* _Source material_:
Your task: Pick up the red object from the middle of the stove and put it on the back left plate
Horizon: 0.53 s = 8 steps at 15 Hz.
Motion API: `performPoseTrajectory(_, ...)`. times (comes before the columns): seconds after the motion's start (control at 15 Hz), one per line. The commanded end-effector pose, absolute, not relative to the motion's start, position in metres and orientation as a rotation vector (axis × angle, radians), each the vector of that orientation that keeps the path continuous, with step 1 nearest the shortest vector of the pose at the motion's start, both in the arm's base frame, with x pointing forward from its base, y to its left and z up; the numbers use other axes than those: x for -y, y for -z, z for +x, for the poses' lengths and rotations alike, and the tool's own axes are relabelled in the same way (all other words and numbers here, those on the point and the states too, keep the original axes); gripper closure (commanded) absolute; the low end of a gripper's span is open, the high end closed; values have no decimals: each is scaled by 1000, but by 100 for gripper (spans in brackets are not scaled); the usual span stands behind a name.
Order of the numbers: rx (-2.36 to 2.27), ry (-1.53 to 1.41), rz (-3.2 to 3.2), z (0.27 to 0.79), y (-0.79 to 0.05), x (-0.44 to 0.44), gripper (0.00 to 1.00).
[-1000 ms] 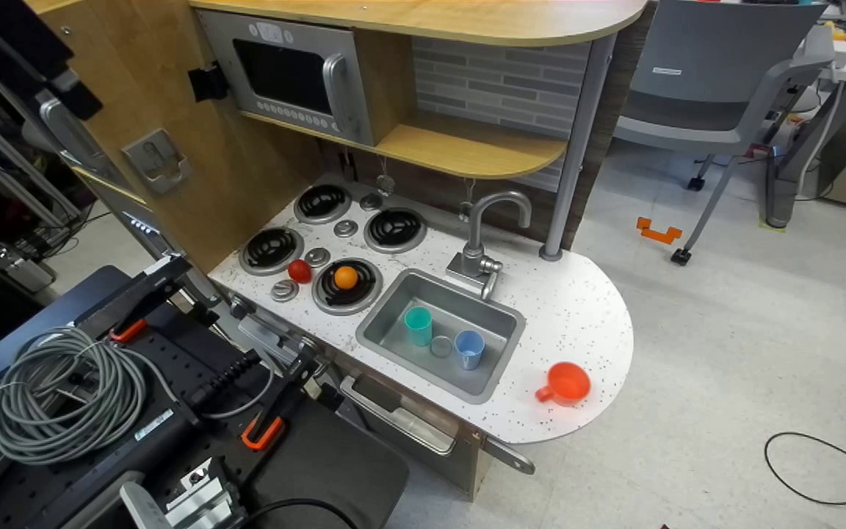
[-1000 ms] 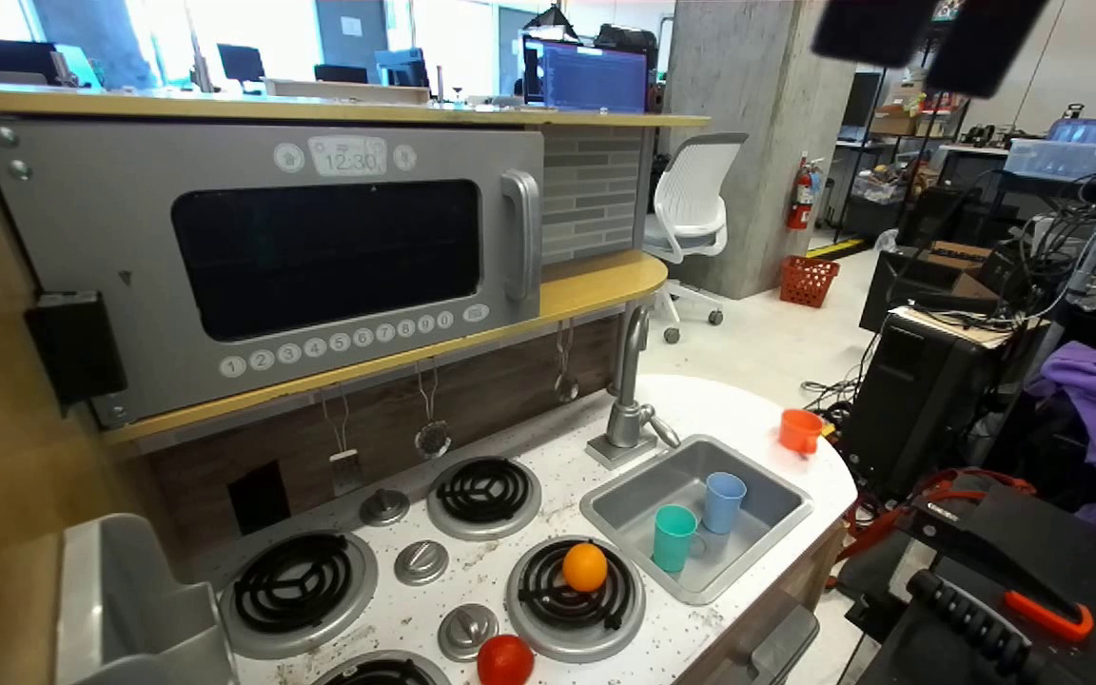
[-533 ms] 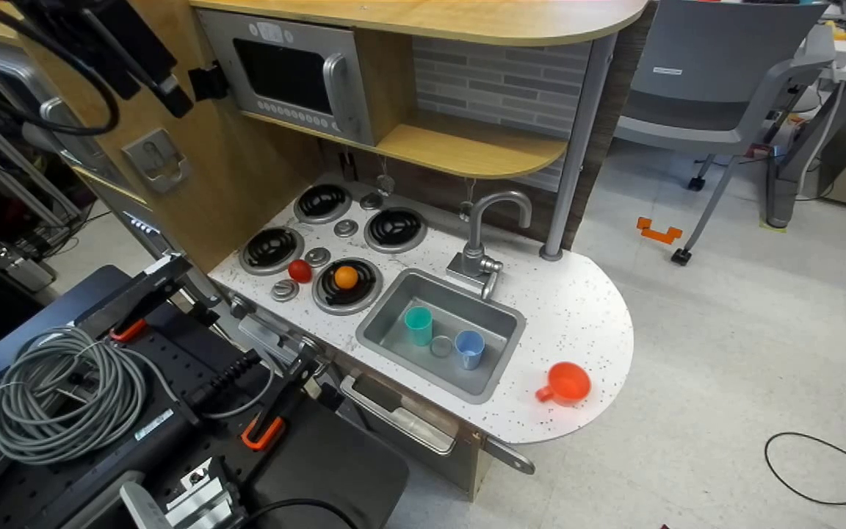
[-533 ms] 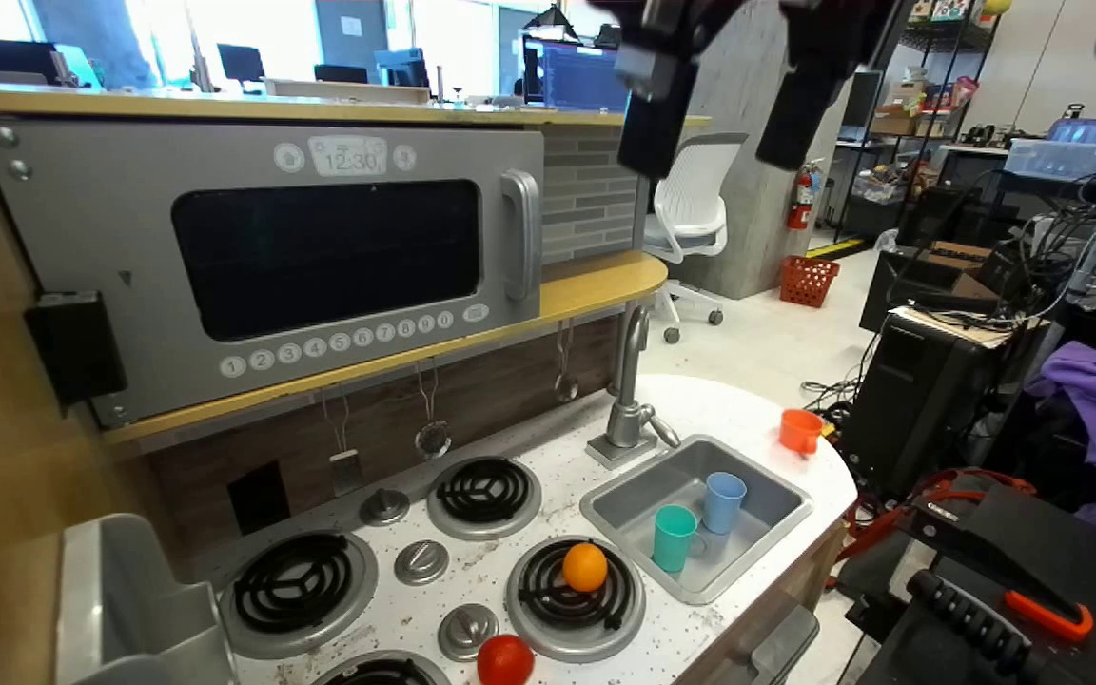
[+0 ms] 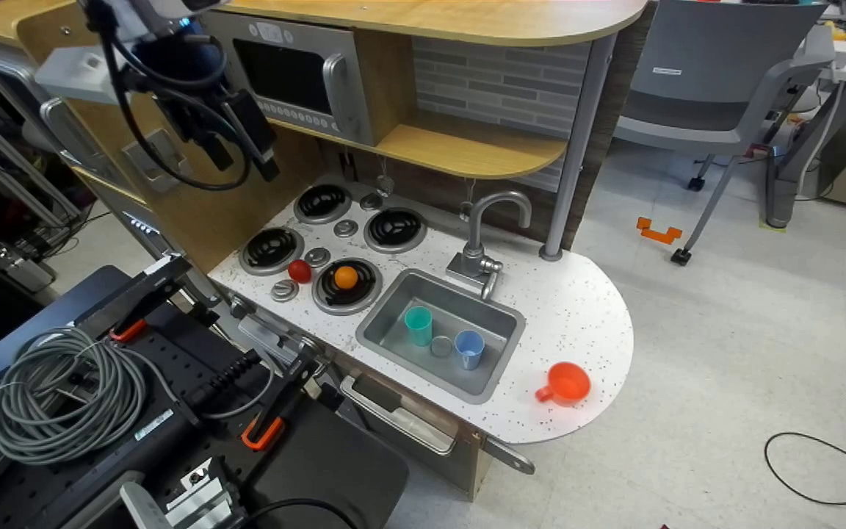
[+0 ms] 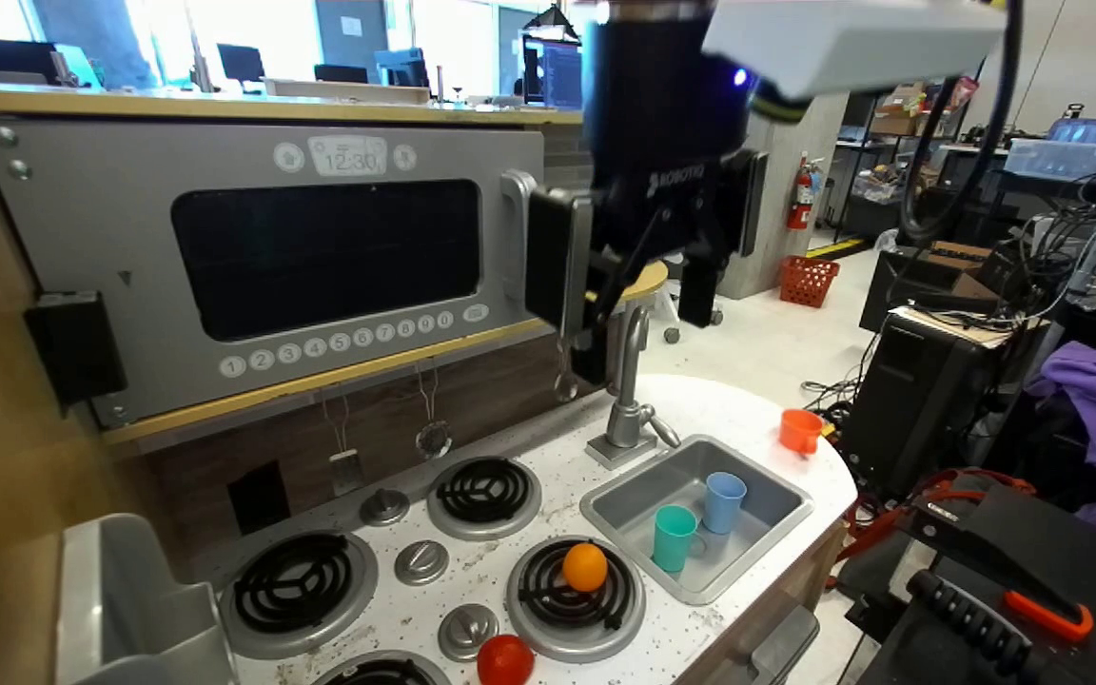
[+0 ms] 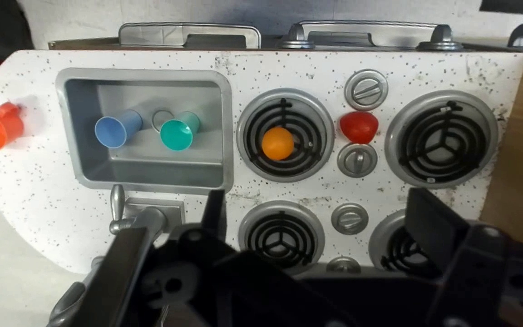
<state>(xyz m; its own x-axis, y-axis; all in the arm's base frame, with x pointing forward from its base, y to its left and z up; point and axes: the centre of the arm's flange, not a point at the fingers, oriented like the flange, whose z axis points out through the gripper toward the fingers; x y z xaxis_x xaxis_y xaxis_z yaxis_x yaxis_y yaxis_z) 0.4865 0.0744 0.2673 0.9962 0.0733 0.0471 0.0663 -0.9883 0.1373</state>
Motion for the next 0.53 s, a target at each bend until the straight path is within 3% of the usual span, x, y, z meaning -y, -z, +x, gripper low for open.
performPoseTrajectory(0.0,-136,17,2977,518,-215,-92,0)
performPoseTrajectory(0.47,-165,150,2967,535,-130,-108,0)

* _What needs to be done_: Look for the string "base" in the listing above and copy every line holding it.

* _Result of this task_:
Motion API: `performPoseTrajectory(_, ...)`. times (comes before the columns): seconds after the motion's start (control at 15 Hz), one per line. The commanded end-effector pose, absolute, not relative to the motion's start, position in metres and orientation as a rotation vector (axis × angle, radians), each the vector of that orientation that keeps the path continuous, with step 1 nearest the shortest vector of the pose at the motion's start, both in the arm's base frame, with x pointing forward from its base, y to its left and z up; the numbers use other axes than those: x for -y, y for -z, z for +x, for the poses' lengths and rotations alike, and the tool's own axes are relabelled in the same way (all other words and numbers here, those on the point and the states too, keep the original axes); gripper closure (commanded) absolute; the low end of a gripper's span is open, the high end closed; values have no decimals: each is scaled by 1000, but by 100 for gripper (spans in brackets are not scaled); the usual span stands behind a name.
<state>(xyz m; its own x-axis, y-axis; all in the arm's base frame, with x pointing forward from its base, y to its left and z up; point and axes: the centre of the arm's flange, not a point at the fingers, oriented like the flange, whose z axis points out through the gripper toward the fingers; x y z xaxis_x xaxis_y xaxis_z yaxis_x yaxis_y yaxis_z) 0.4865 0.0744 0.2673 0.9962 0.0733 0.0471 0.0663 -0.9883 0.1373</state>

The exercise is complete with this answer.